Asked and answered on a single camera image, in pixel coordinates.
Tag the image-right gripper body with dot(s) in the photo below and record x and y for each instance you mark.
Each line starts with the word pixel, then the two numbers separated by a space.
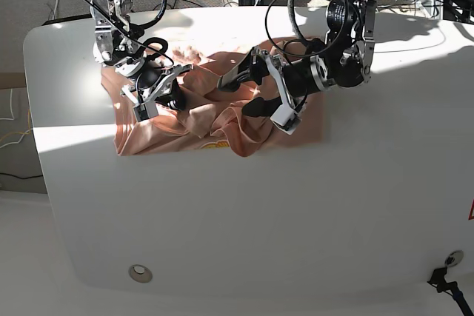
pixel 296 80

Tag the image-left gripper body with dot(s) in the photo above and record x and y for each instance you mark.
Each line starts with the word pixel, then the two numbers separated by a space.
pixel 152 82

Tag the salmon pink T-shirt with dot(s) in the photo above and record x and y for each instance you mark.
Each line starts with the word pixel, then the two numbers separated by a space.
pixel 212 118

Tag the round metal table grommet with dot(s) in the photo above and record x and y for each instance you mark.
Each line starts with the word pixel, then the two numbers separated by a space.
pixel 140 273

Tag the red warning sticker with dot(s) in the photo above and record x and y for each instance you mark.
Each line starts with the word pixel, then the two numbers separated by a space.
pixel 471 214

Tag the right round table grommet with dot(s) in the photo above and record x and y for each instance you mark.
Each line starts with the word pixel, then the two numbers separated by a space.
pixel 454 258

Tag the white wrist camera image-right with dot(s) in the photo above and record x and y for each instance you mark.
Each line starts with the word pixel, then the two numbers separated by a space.
pixel 286 119

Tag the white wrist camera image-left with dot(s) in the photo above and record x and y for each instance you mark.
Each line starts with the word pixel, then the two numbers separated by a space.
pixel 145 111

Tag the black clamp with cable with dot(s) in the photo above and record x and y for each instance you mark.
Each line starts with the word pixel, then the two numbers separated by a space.
pixel 438 281

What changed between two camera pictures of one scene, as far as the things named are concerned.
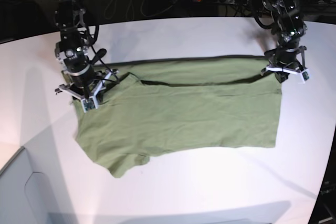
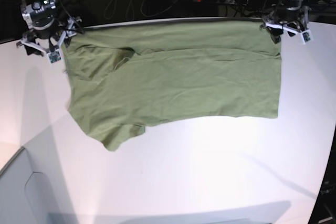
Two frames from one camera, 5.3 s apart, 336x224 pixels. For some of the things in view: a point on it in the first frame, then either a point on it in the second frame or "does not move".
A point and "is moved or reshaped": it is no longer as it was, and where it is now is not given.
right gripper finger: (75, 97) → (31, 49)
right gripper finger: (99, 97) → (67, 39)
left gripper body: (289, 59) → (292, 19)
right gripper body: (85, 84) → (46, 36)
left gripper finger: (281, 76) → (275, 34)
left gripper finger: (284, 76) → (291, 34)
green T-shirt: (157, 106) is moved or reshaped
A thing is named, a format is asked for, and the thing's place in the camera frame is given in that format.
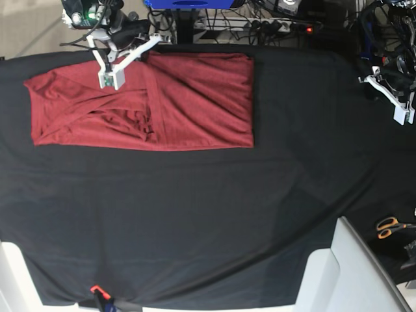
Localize white power strip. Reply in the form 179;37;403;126
194;15;323;34

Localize blue orange clamp bottom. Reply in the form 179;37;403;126
90;285;119;312

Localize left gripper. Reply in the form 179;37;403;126
357;66;415;125

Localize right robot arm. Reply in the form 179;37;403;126
61;0;172;90

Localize maroon long-sleeve T-shirt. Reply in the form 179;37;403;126
25;52;254;151

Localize black table leg post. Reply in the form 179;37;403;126
174;8;199;44

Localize black table cloth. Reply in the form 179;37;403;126
1;45;415;310

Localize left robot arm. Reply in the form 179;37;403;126
357;1;415;125

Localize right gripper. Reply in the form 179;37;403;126
86;19;172;90

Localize yellow handled scissors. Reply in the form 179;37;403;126
376;216;415;240

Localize blue plastic bin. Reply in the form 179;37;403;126
144;0;234;10

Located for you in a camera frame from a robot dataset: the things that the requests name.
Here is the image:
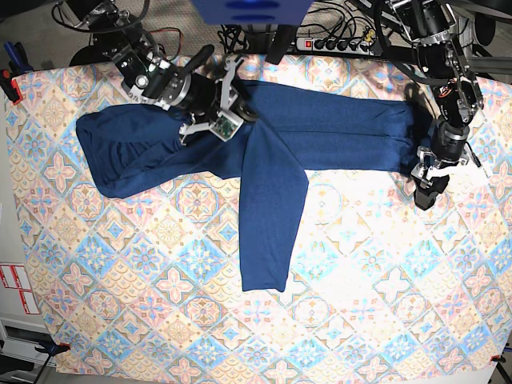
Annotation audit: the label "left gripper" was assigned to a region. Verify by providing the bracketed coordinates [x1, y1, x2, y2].
[411, 119, 470, 210]

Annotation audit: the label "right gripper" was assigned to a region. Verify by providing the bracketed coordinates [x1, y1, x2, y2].
[176, 55, 244, 146]

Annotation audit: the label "blue long-sleeve shirt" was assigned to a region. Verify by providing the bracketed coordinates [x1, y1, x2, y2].
[76, 81, 433, 291]

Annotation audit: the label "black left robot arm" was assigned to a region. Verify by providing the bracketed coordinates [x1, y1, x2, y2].
[373, 1, 483, 210]

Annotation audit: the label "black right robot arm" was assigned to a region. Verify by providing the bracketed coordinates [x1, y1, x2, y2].
[51, 1, 258, 142]

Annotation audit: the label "black round stand base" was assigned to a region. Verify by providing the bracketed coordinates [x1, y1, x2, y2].
[69, 45, 115, 67]

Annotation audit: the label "white power strip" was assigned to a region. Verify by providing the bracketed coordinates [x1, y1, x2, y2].
[295, 37, 376, 56]

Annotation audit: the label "orange clamp lower right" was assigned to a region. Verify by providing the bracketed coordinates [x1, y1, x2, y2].
[490, 355, 506, 364]

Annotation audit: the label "blue clamp upper left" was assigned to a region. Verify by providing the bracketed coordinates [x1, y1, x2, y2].
[3, 42, 34, 76]

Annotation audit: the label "blue clamp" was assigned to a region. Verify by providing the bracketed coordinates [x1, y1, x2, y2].
[3, 42, 34, 76]
[34, 341, 70, 357]

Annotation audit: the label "patterned tile tablecloth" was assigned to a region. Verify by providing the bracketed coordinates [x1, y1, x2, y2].
[1, 64, 511, 383]

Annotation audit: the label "red black clamp left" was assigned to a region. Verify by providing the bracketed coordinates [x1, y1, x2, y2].
[1, 70, 22, 105]

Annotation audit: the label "red white label stickers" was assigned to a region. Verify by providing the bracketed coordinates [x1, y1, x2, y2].
[1, 263, 40, 315]

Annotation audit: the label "blue clamp lower left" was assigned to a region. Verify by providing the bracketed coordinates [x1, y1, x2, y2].
[34, 341, 70, 357]

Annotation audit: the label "black bracket under camera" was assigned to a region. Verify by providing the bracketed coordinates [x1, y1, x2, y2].
[265, 25, 298, 65]

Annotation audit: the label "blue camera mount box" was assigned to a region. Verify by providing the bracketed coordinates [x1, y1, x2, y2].
[192, 0, 313, 26]

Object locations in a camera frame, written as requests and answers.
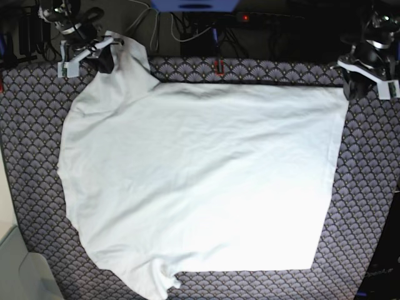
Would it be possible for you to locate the patterned fan-print table cloth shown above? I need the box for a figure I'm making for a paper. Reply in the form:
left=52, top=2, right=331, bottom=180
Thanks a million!
left=1, top=63, right=399, bottom=299

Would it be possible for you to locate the white cable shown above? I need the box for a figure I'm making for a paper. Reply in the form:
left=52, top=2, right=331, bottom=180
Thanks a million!
left=124, top=0, right=213, bottom=51

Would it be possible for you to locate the black power strip red light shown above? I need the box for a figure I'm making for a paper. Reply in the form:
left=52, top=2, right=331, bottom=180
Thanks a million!
left=235, top=11, right=305, bottom=23

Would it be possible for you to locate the white T-shirt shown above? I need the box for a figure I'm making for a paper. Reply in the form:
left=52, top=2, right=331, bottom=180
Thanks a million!
left=57, top=37, right=349, bottom=299

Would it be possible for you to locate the blue box at top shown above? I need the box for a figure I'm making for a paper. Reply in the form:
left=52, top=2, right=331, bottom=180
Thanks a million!
left=151, top=0, right=239, bottom=13

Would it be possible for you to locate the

## [REQUIRED ACTION]
Please print the data above once more, exactly as it appears, with no pictures.

## [ANSWER SPACE]
Asked and answered on a single camera image, in pixel coordinates.
Tag the image-right gripper body with dot(s) in the photo below and record x and y for each instance you mark.
Each line starts with the word pixel, then the two numbers separated by a space.
pixel 296 80

Tag the image-left gripper body with dot(s) in the photo above and record x and y for each instance you mark.
Each line starts with the word pixel, then the two numbers separated by a space.
pixel 152 82

Tag the salmon pink T-shirt with dot(s) in the photo above and record x and y for each instance you mark.
Each line starts with the word pixel, then the two numbers separated by a space.
pixel 212 118

Tag the round metal table grommet with dot(s) in the photo above and record x and y for each instance you mark.
Each line starts with the word pixel, then the two numbers separated by a space.
pixel 140 273

Tag the red warning sticker with dot(s) in the photo above and record x and y for each instance you mark.
Each line starts with the word pixel, then the two numbers separated by a space.
pixel 471 214

Tag the right round table grommet with dot(s) in the photo above and record x and y for each instance you mark.
Each line starts with the word pixel, then the two numbers separated by a space.
pixel 454 258

Tag the white wrist camera image-right with dot(s) in the photo above and record x and y for each instance you mark.
Each line starts with the word pixel, then the two numbers separated by a space.
pixel 286 119

Tag the white wrist camera image-left with dot(s) in the photo above and record x and y for each instance you mark.
Each line starts with the word pixel, then the two numbers separated by a space.
pixel 145 111

Tag the black clamp with cable with dot(s) in the photo above and record x and y for each instance you mark.
Each line starts with the word pixel, then the two numbers separated by a space.
pixel 438 281

What changed between two camera pictures of one scene, as far as the things named are concerned.
Two frames from one camera, 5.3 s apart, 336x224 pixels. For some of the things in view: a point on it in the first frame, then either a point on it in the second frame or "does not move".
A point and "is moved or reshaped": it is no longer as it was, and where it is now is not given.
right gripper finger: (75, 97) → (31, 49)
right gripper finger: (99, 97) → (67, 39)
left gripper body: (289, 59) → (292, 19)
right gripper body: (85, 84) → (46, 36)
left gripper finger: (281, 76) → (275, 34)
left gripper finger: (284, 76) → (291, 34)
green T-shirt: (157, 106) is moved or reshaped
A thing is named, a format is asked for, and the thing's place in the camera frame is given in that format.
Localize white power strip. Reply in the form 179;37;403;126
194;15;323;34

Localize blue orange clamp bottom. Reply in the form 179;37;403;126
90;285;119;312

Localize left gripper. Reply in the form 179;37;403;126
357;66;415;125

Localize right robot arm. Reply in the form 179;37;403;126
61;0;172;90

Localize maroon long-sleeve T-shirt. Reply in the form 179;37;403;126
25;52;254;151

Localize black table leg post. Reply in the form 179;37;403;126
174;8;199;44

Localize black table cloth. Reply in the form 179;37;403;126
1;45;415;310

Localize left robot arm. Reply in the form 179;37;403;126
357;1;415;125

Localize right gripper. Reply in the form 179;37;403;126
86;19;172;90

Localize yellow handled scissors. Reply in the form 179;37;403;126
376;216;415;240

Localize blue plastic bin. Reply in the form 179;37;403;126
144;0;234;10

Located for you in a camera frame from a robot dataset: the things that the requests name.
Here is the image:
Annotation audit: the label "left gripper" was assigned to a region. Verify by providing the bracketed coordinates [x1, y1, x2, y2].
[411, 119, 470, 210]

Annotation audit: the label "right gripper" was assigned to a region. Verify by providing the bracketed coordinates [x1, y1, x2, y2].
[176, 55, 244, 146]

Annotation audit: the label "blue long-sleeve shirt" was assigned to a region. Verify by providing the bracketed coordinates [x1, y1, x2, y2].
[76, 81, 433, 291]

Annotation audit: the label "black left robot arm" was assigned to a region. Verify by providing the bracketed coordinates [x1, y1, x2, y2].
[373, 1, 483, 210]

Annotation audit: the label "black right robot arm" was assigned to a region. Verify by providing the bracketed coordinates [x1, y1, x2, y2].
[51, 1, 258, 142]

Annotation audit: the label "black round stand base" was assigned to a region. Verify by providing the bracketed coordinates [x1, y1, x2, y2].
[69, 45, 115, 67]

Annotation audit: the label "white power strip" was assigned to a region. Verify by providing the bracketed coordinates [x1, y1, x2, y2].
[295, 37, 376, 56]

Annotation audit: the label "orange clamp lower right" was assigned to a region. Verify by providing the bracketed coordinates [x1, y1, x2, y2].
[490, 355, 506, 364]

Annotation audit: the label "blue clamp upper left" was assigned to a region. Verify by providing the bracketed coordinates [x1, y1, x2, y2].
[3, 42, 34, 76]

Annotation audit: the label "blue clamp" was assigned to a region. Verify by providing the bracketed coordinates [x1, y1, x2, y2].
[3, 42, 34, 76]
[34, 341, 70, 357]

Annotation audit: the label "patterned tile tablecloth" was assigned to a region. Verify by providing the bracketed coordinates [x1, y1, x2, y2].
[1, 64, 511, 383]

Annotation audit: the label "red black clamp left" was assigned to a region. Verify by providing the bracketed coordinates [x1, y1, x2, y2].
[1, 70, 22, 105]

Annotation audit: the label "red white label stickers" was assigned to a region. Verify by providing the bracketed coordinates [x1, y1, x2, y2].
[1, 263, 40, 315]

Annotation audit: the label "blue clamp lower left" was assigned to a region. Verify by providing the bracketed coordinates [x1, y1, x2, y2].
[34, 341, 70, 357]

Annotation audit: the label "black bracket under camera" was assigned to a region. Verify by providing the bracketed coordinates [x1, y1, x2, y2].
[265, 25, 298, 65]

Annotation audit: the label "blue camera mount box" was assigned to a region. Verify by providing the bracketed coordinates [x1, y1, x2, y2].
[192, 0, 313, 26]

Object locations in a camera frame, written as requests and answers.
Would it be possible for you to locate the patterned fan-print table cloth shown above? I need the box for a figure I'm making for a paper. Reply in the form:
left=52, top=2, right=331, bottom=180
Thanks a million!
left=1, top=63, right=399, bottom=299

Would it be possible for you to locate the white cable shown above? I need the box for a figure I'm making for a paper. Reply in the form:
left=52, top=2, right=331, bottom=180
Thanks a million!
left=124, top=0, right=213, bottom=51

Would it be possible for you to locate the black power strip red light shown above? I need the box for a figure I'm making for a paper. Reply in the form:
left=52, top=2, right=331, bottom=180
Thanks a million!
left=235, top=11, right=305, bottom=23

Would it be possible for you to locate the white T-shirt shown above? I need the box for a figure I'm making for a paper. Reply in the form:
left=52, top=2, right=331, bottom=180
Thanks a million!
left=57, top=37, right=349, bottom=299

Would it be possible for you to locate the blue box at top shown above? I need the box for a figure I'm making for a paper. Reply in the form:
left=52, top=2, right=331, bottom=180
Thanks a million!
left=151, top=0, right=239, bottom=13

Would it be possible for you to locate the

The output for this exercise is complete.